Ex Parte Communication With Plaintiff’s Prescribing Physician

In product liability litigation, a single tactical advantage may determine whether the case is won or lost. Often, being able to anticipate an issue before it arises and addressing it in the Case Management Order may be critical.  This is particularly the case  in pharmaceutical mass tort litigation.

In pharmaceutical product liability cases, the plaintiff’s treating physician is a critically important witness. If one of the parties in the case  is permitted to “woodshed” the treating physician, it gives that party an enormous tactical advantage.  

For example, if only the plaintiff’s’ attorney can interview the treating physician and is able to control what information that the physician is able to see, such as defendants internal documents, plaintiff may have an enormous advantage when the physician’s deposition takes place. The physician’s opinion at deposition concerning whether a drug’s prescribing information provided an adequate warning may well be influenced by his prior review of internal company documents that she never would have seen but for review of those documents with her patient’s lawyer.

The plaintiff bar is very concerned about a defendant’s ability to be in touch with plaintiff’s treating physicians. To them, control of their client’s prescribing physician is sacred ground. 

In an excellent article on this subject titled “Ex Parte Communications with Healthcare Providers in Pharmaceutical  Mass Torts–Highlights of Recent Rulings,” Lela Hollabaugh, a partner in the Nashville office of Bradley Arant Boult Commings LLP, discusses how plaintiffs and defendants lawyers continue to jockey for position with regard to their ability to talk with treating physicians and other healthcare providers outside of the presence of opposing counsel. Increasingly, courts handling pharmaceutical mass tort litigation are entering case management orders that directly address communications with healthcare providers by all parties. Therefore, it is critically important for defense counsel to make the court aware of their concerns as early in the case as possible.

On their side, plaintiff’s counsel seek to prohibit all communications between defense lawyers and healthcare providers regardless of the subject matter. Plaintiffs vehemently argue that such communications are prohibited by the physician-patient privilege.

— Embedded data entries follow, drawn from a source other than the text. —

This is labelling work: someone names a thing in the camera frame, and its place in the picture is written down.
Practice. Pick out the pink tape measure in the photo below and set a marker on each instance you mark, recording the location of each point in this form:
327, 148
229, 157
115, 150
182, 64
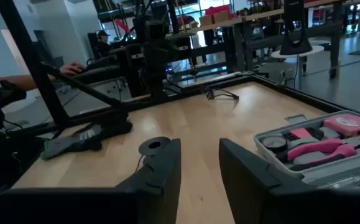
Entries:
347, 124

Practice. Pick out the person's hand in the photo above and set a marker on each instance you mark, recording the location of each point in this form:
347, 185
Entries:
72, 68

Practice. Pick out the cardboard box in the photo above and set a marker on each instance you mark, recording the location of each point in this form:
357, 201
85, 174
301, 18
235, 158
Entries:
221, 16
206, 20

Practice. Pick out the white floor lamp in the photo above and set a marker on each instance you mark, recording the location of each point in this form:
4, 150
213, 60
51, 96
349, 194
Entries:
310, 51

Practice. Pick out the small round grey tool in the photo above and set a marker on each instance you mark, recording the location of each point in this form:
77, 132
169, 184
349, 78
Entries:
274, 143

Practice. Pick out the person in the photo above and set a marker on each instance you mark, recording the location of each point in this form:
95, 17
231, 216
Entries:
103, 45

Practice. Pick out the black device with label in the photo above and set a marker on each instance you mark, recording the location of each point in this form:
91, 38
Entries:
5, 96

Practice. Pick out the wooden top workbench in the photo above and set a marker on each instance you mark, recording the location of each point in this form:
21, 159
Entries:
223, 23

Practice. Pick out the black grey work glove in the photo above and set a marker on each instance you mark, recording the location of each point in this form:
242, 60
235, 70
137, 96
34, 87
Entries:
67, 144

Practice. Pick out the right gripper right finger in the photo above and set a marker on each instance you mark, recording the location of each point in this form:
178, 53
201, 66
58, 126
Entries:
260, 202

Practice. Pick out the black headset stand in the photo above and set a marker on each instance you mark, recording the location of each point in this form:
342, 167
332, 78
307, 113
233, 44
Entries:
294, 43

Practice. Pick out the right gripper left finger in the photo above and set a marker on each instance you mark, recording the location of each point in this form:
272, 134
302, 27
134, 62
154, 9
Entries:
155, 202

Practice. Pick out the black frame eyeglasses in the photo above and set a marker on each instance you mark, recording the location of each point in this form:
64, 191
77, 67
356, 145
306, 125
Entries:
210, 94

On the other hand, defense counsel often seek both the opportunity to talk with the doctor about the patient’s care and work to prevent the plaintiff from “woodshedding” the doctor with confidential documents from the defendant company’s internal files.

According to Ms. Hollabaugh, a frequently cited decision on this issue is that of Judge Eldon Fallon in the Vioxx litigation. In re Vioxx Products Liability Litigation, 230 F.R.D. 473 (2005).

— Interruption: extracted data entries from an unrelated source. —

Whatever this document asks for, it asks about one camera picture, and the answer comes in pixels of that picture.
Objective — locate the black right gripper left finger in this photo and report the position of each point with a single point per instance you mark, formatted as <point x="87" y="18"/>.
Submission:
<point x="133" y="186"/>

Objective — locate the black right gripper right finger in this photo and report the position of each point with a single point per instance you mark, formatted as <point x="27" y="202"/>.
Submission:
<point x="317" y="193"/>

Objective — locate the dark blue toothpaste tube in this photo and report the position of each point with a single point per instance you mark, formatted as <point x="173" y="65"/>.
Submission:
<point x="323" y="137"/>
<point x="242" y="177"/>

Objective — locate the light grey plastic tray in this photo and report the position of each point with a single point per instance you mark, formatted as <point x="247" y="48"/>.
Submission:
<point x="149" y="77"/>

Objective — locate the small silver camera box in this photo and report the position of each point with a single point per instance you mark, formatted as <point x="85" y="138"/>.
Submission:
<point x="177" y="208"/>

Judge Fallon’s decision gave significant deference to the attorney-client privilege and reasoned that defendants had access to the prescribing physician’s information through medical records, depositions and defendant’s sales representative’s records. Judge Fallon’s decision does not place any limitations on plaintiff’s ex parte discussion with these private physicians. Other decisions, particularly in the MDL context, have done more to even the playing field between adversary counsel.

Ms. Hollabaugh’s paper discusses a number of decisions that have placed a limit on the part of the communications with treating physicians. These decisions prohibit plaintiff’s counsel from discussing with their client’s physicians anything other than “the particular plaintiff’s medical condition at issue in the current litigation”. In at least one case cited by Ms. Hollabaugh, plaintiffs agree to this limitation during oral argument over case management issues. 

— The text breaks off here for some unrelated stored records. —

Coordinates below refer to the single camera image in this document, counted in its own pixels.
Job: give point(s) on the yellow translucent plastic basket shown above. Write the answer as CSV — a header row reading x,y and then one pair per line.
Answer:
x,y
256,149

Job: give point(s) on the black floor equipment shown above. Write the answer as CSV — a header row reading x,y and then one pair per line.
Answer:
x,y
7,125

In another important MDL, In Re Yasmin and Yaz (Drospirenone Marketing, Sales Practices and Products Liability Litigation, plaintiff’s counsel was permitted to provide treating physicians with documents not previously seen by physicians, including confidential and internal documents of the defendant, but plaintiff was required to provide detailed descriptions or copies of all documents shown to the physician to the defendants at least 72 hours before the doctor’s deposition. In addition, the plaintiffs were not permitted to provide notes, highlighting or underlining to the documents provided to the physician. 

This case law cited in the article reflects that courts recognize that the parties before the court are seeking to gain an advantage for their clients by controlling the information provided to a future trial witness. While Ms. Hollabaugh advises that we may expect the courts to continue to protect the physician-patient privilege would exist, that privilege does not and should not be permitted to extend to allow the “woodshedding” of physicians with documents and information that they have never seen, known and that have no bearing on their treatment of the individual plaintiff.  Her article providesa discussion of how several MDL courts have addressed these concerns.

For the practitioner, Ms. Hollabaugh has highlighted an important issue for defense counsel that may not otherwise be picked up during the routine course of defending a pharmaceutical product liability case. This case law should apply not just in mass tort litigation, but in “one off” pharmaceutical product liability cases as well.